Friday, February 5, 2016


A few days ago I picked up a Bob Marley CD, which is unusual for me. I love reggae, and I do recognize the quality of Bob Marley's work. He deserves the recognition, but the amount of praise his body of work receives is so out of whack compared to other reggae artists that are every bit as deserving, that it's always bugged me, to the point that I tend to hold it against him. That's a bit unfair, I know that. But knowing that his music will always be the go-to reggae for people with just a cursory interest in the music bugs nonetheless.

So why did I buy a Marley CD? It was in a record store bargain bin, marked down to a four bucks because it was without the cover and that's what got my interest. The artwork on the disc itself was a reproduction of the Upsetter record label. Some of you will know what that means. Yessiree, produced by Lee Perry. How could I not? Perry produced Marley for less than the price of lunch? 

Marley worked with several producers early in his career. Then, early in the seventies, Chris Blackwell, owner of Island Records, came knocking. He licensed Marley's material that would become his first Island LP. Catch A Fire. He had British session studio musicians record tasty licks over it, and then threw the bank at it, practically gambling his entire label on his hunch that he could market Marley to a rock audience. Obviously, that hunch paid dividends. But the rawness of Marley's early work would be forever lost. All Marley on Island would follow the same formula, not necessarily with session musicians, but in slickness and marketing intent.

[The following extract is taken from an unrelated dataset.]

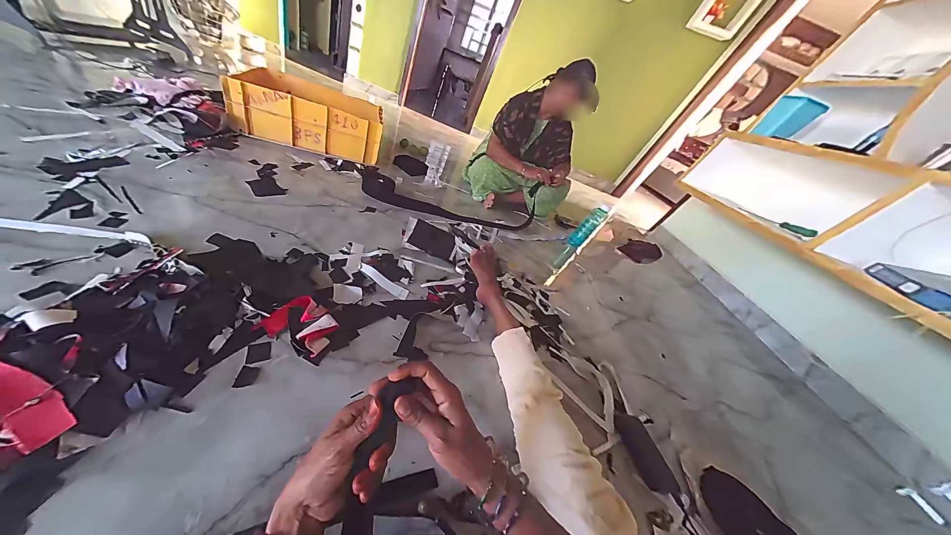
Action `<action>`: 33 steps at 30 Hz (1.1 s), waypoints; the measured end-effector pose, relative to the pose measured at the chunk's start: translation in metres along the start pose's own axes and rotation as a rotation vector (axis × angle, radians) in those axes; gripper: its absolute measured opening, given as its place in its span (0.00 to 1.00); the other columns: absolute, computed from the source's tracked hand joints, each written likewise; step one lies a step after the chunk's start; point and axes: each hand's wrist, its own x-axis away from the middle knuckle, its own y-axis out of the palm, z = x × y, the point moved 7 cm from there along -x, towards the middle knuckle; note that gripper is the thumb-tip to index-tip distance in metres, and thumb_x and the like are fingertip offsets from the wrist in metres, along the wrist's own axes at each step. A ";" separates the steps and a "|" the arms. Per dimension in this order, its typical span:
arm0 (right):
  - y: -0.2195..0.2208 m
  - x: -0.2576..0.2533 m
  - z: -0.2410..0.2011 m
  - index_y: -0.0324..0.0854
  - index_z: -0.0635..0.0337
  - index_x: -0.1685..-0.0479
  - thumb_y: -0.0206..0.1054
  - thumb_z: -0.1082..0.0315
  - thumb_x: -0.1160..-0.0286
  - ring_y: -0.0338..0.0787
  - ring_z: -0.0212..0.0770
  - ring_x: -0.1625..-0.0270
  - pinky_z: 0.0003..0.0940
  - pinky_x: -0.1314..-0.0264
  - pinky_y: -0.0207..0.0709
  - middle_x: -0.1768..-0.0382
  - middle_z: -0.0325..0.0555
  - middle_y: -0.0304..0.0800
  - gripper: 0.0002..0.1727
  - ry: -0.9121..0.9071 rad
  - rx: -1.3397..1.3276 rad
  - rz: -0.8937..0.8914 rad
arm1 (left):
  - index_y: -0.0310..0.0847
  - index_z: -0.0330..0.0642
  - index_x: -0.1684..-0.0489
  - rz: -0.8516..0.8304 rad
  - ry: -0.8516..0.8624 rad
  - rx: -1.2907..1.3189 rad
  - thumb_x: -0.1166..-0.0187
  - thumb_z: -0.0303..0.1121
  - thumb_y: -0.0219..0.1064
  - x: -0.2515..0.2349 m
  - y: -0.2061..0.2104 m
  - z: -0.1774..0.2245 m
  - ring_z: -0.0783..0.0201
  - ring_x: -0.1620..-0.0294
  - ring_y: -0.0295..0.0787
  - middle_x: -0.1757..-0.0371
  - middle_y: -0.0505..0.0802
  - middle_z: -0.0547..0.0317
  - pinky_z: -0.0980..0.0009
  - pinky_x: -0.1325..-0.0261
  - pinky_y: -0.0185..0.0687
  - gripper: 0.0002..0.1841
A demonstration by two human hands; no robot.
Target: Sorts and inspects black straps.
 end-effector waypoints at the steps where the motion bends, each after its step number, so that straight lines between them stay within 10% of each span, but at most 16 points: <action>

When Marley became a global phenomenon, the older strictly Jamaican stuff started seeping out, including the Perry produced material. To hear the difference, here's a couple versions of "Sun Is Shining". The first is the Perry produced version, with some really nice melodica. It was released in 1973, but was likely recorded a few years earlier. Sparsely produced, it fits the song. The second version is from Kaya, his 1978 LP, all glossy 'n' shit. To mix things up, there's another no-so-reggae version by French singer Lizzy Mercier Descloux, a criminally under-appreciated artist, but I'll get into that at later date.

Bob Marley and the Wailers - Sun Is Shining mp3 at AADTCP (?) 1978
Lizzy Mercier Descloux - Sun Is Shining mp3 at Dusted

1 comment:

Peter Tibbles said...

I agree that Bob is a fine artist, but I actually prefer to listen to Jimmy Cliff and Toots Hibbert.